Pemuda Muhammadiyah Minta Jenazah MJ Diautopsi

14 Februari 2018
Pemuda Muhammadiyah Minta Jenazah MJ Diautopsi
Dahnil Anzar Simanjuntak

JAKARTA (Jurnalislam.com) – Ketua Umum PP Pemuda Muhammadiyah Dahnil Azhar Simanjuntak mendesak Densus 88 untuk menjelaskan kepada publik perihal kematian Muhammad Jefri (MJ). Kasus MJ dinilainya serupa dengan kasus Siyono pada tahun 2016 lalu.

Dahnil mengaku pihaknya menemukan banyak kejanggalan dalam kasus kematian MJ. Oleh sebab itu ia meminta jenazah MJ untuk diautopsi.

“Pertama, Saya menemukan sinyal banyak kejanggalan terkait dengan kematian MJ, oleh sebab itu agar sinyal kejanggal-kejanggalan tersebut tidak menjadi fitnah dan tuduhan terhadap Kepolisian,” ungkap Dahnil sebagaimana dilansir Sangpencerah.id,Rabu (14/2/2018).

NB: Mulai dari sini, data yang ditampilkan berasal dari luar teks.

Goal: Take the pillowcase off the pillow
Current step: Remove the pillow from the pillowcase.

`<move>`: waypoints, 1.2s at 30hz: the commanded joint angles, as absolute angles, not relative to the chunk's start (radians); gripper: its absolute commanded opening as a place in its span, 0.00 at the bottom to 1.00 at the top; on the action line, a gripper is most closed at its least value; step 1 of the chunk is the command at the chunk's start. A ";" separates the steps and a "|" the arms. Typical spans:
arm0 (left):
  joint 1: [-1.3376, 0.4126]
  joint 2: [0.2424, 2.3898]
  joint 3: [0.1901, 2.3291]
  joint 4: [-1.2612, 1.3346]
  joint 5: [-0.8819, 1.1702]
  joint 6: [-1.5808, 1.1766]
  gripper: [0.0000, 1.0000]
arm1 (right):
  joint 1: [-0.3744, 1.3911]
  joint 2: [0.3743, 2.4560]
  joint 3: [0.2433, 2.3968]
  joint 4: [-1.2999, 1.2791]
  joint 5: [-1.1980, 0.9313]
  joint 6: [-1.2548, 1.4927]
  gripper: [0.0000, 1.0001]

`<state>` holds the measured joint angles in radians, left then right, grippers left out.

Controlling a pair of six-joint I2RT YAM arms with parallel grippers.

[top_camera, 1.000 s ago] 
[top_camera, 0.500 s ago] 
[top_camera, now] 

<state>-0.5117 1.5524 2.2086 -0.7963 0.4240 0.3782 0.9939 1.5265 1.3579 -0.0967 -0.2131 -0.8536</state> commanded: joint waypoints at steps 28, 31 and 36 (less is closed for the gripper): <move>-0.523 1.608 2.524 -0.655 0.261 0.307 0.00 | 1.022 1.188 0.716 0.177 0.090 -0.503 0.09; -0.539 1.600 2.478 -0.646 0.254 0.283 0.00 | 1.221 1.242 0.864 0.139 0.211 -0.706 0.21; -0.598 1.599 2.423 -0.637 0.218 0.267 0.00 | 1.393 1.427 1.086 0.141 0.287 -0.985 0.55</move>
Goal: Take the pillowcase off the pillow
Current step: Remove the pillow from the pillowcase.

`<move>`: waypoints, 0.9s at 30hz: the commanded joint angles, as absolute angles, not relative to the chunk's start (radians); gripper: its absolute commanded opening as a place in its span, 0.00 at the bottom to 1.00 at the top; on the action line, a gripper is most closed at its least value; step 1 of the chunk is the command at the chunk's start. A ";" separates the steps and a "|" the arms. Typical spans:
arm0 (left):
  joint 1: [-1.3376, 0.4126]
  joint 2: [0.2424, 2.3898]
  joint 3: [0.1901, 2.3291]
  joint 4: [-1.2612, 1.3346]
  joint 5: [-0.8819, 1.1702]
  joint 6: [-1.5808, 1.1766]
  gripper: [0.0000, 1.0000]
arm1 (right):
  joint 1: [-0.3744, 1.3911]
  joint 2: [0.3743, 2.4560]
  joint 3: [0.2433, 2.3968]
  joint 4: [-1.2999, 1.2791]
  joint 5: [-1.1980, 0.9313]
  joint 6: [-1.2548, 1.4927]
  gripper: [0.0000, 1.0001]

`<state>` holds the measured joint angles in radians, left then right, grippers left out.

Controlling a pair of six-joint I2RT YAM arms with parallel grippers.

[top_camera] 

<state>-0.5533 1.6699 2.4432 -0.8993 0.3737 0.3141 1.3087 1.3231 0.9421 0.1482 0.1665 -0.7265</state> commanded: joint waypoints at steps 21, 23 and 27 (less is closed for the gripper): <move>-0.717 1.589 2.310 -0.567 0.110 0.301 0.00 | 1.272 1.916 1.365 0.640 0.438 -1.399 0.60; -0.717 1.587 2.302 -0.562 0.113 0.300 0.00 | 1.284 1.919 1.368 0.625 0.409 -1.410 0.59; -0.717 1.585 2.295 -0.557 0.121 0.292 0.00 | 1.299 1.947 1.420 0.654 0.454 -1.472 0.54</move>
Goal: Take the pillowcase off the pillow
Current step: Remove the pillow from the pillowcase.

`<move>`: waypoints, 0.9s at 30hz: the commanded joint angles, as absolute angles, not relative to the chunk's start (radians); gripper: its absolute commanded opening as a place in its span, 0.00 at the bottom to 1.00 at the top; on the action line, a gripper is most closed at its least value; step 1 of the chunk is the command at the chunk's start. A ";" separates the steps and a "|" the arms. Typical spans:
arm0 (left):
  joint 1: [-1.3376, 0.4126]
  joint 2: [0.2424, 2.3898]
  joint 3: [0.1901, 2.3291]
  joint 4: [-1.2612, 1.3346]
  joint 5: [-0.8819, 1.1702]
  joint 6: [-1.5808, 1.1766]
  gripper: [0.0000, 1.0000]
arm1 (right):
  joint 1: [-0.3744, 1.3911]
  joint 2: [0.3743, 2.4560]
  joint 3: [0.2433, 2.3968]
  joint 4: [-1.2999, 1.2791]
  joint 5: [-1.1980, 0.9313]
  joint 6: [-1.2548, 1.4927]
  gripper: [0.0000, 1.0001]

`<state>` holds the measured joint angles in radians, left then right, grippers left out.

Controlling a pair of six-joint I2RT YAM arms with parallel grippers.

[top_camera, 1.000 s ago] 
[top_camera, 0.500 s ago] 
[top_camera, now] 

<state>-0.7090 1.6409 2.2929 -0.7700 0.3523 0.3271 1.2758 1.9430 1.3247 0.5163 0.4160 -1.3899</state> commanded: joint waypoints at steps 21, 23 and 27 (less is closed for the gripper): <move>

“Penting agaknya, Densus 88, perlu menjelaskan secara terbuka hasil autopsi terhadap MJ, dan penting dilakukan autopsi yang lebih independent terkait sebab kematian MJ,” sambung Dahnil.

Dahnil menilai Densus 88 selama ini selalu bertindak reprensif dan arogan, kali ini, tidak diperbolehkannya keluarga melihat jenazah MJ, mengingatkannya kepada kasus kematian Siyono yang dikawal oleh Pemuda Muhammadiyah 1,5 tahun yang lalu.

“Terlepas dari apakah Muhammad Jeffri terlibat dalam jaringan terorisme atau tidak, Saya menganggap Densus 88 harus terbuka terkait dengan kematian Muhammad Jefri,” tegasnya.

Lebih lanjut, Dahnil mendorong keluarga MJ untuk berani mengadukan kasus ini ke Komnas HAM, sebab, ia tidak ingin memori kelam atas kematian Siyono yang tidak tuntas penyelesaian kasusnya kembali terulang, meski saat itu, hasil otopsi membuktikan bahwa penyebab kematian Siyono adalah penganiayaan.

“Kedua, Saran saya keluarga berusaha mencari keadilan secara aktif dan tidak perlu takut, Silahkan bawa kasus kematian MJ ke Komnas HAM agar bisa ditangani oleh institusi negara tersebut, untuk dibuktikan penyebab kematian MJ. Ini penting, dan polisi tidak boleh tertutup terkait dengan hal ini,” pungkasnya.